Your assignment: Reproduce the records exactly, beginning with their first line and ending with the line that contains "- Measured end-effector", and output nothing more.

[Opening Provided data section]

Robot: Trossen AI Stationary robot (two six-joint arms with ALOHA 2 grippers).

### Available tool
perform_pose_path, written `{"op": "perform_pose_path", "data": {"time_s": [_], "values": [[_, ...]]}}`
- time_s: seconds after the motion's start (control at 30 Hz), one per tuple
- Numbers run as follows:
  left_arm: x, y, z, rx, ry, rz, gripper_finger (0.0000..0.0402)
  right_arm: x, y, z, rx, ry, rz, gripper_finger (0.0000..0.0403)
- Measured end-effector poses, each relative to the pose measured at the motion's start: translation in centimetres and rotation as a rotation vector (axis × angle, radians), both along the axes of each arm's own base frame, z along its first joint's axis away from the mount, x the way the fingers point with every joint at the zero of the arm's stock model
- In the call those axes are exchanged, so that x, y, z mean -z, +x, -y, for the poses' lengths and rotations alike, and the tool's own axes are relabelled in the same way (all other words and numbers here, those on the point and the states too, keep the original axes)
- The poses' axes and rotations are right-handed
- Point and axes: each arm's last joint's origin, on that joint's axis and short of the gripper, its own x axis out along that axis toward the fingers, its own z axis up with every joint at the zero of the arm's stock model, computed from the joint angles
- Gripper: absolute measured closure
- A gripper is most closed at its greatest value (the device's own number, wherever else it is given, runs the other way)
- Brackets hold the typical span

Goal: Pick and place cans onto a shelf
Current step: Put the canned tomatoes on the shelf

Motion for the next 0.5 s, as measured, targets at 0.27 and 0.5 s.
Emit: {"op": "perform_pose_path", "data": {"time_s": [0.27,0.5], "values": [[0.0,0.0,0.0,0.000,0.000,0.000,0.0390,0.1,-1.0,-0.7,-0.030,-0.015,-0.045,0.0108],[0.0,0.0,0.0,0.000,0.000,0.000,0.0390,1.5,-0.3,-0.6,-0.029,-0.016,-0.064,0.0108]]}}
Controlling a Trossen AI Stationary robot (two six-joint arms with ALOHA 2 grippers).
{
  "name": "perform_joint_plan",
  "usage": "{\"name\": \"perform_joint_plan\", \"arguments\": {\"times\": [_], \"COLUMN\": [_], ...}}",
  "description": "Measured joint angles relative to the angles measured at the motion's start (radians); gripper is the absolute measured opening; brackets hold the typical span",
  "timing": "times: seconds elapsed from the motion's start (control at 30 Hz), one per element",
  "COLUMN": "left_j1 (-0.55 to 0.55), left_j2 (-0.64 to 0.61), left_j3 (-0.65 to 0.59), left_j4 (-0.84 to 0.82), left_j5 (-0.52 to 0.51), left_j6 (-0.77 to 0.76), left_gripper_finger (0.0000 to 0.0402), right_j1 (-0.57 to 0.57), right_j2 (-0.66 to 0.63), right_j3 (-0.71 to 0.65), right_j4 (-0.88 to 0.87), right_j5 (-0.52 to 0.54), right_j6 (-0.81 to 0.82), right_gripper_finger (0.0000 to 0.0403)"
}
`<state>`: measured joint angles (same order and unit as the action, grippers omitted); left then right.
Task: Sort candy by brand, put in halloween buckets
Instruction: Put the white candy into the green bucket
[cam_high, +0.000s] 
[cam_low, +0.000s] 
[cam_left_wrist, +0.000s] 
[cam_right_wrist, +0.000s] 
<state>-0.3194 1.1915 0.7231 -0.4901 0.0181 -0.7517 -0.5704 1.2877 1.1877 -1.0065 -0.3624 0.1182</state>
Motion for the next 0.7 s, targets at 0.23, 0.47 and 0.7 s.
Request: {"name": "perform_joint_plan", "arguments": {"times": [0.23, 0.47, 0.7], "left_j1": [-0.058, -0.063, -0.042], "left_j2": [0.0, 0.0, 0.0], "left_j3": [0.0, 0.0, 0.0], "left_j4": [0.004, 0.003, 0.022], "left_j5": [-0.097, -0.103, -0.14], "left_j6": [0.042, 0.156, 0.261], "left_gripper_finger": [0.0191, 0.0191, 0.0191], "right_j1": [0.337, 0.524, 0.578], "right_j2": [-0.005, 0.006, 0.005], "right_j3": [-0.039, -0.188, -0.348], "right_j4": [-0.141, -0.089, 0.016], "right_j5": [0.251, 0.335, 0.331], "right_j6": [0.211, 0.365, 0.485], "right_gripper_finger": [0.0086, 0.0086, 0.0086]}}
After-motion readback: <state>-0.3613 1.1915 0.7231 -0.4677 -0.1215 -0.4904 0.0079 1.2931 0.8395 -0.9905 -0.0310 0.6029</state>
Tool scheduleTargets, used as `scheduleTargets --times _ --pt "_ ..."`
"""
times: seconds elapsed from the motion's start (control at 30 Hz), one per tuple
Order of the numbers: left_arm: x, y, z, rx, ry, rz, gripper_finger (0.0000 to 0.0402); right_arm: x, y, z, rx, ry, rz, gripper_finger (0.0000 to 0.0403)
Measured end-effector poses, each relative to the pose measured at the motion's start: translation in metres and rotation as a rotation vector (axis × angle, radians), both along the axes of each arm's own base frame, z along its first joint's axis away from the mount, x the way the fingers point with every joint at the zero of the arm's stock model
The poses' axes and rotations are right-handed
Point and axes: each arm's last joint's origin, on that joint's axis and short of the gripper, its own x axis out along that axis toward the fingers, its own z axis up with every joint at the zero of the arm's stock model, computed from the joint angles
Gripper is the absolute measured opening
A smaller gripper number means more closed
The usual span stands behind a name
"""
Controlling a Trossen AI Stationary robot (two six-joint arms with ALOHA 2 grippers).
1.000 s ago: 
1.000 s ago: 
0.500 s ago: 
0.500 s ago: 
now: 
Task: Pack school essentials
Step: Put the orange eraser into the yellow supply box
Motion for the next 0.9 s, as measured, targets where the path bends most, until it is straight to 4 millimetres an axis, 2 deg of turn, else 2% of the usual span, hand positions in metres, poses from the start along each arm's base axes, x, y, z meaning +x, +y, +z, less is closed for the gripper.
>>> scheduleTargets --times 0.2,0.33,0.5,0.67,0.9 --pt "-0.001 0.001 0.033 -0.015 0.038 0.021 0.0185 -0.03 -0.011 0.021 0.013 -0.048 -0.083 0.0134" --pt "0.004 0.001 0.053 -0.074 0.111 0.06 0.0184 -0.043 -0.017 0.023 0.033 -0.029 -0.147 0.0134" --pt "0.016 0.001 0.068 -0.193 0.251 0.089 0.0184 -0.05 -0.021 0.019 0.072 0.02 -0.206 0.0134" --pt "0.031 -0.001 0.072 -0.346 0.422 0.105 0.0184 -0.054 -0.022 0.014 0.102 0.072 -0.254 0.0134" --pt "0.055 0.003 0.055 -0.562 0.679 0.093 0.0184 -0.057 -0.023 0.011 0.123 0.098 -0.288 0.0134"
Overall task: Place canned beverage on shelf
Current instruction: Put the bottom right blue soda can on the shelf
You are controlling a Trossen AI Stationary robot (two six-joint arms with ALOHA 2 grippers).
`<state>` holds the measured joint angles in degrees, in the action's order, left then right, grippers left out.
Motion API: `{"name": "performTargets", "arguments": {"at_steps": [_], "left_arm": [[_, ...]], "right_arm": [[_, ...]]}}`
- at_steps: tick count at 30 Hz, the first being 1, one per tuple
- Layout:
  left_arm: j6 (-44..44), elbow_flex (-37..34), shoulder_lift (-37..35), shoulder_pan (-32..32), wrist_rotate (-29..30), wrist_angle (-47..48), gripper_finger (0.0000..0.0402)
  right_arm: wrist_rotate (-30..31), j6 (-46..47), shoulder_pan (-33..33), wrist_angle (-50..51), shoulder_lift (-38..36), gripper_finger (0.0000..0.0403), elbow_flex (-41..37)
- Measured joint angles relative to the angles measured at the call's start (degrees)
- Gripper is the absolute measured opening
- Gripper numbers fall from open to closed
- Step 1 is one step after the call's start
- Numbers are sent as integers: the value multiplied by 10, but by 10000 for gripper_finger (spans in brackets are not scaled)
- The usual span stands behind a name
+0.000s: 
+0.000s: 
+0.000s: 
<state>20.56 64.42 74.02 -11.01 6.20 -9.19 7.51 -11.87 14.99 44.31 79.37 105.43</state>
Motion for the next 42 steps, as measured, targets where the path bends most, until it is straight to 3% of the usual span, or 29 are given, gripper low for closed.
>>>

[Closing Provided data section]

Response below:
Robot: Trossen AI Stationary robot (two six-joint arms with ALOHA 2 grippers).

### Available tool
perform_pose_path, written `{"op": "perform_pose_path", "data": {"time_s": [_], "values": [[_, ...]]}}`
- time_s: seconds after the motion's start (control at 30 Hz), one per tuple
- Numbers run as follows:
  left_arm: x, y, z, rx, ry, rz, gripper_finger (0.0000..0.0402)
  right_arm: x, y, z, rx, ry, rz, gripper_finger (0.0000..0.0403)
- Measured end-effector poses, each relative to the pose measured at the motion's start: translation in centimetres and rotation as a rotation vector (axis × angle, radians), both along the axes of each arm's own base frame, z along its first joint's axis away from the mount, x the way the fingers point with every joint at the zero of the arm's stock model

Nothing else is required for this exercise.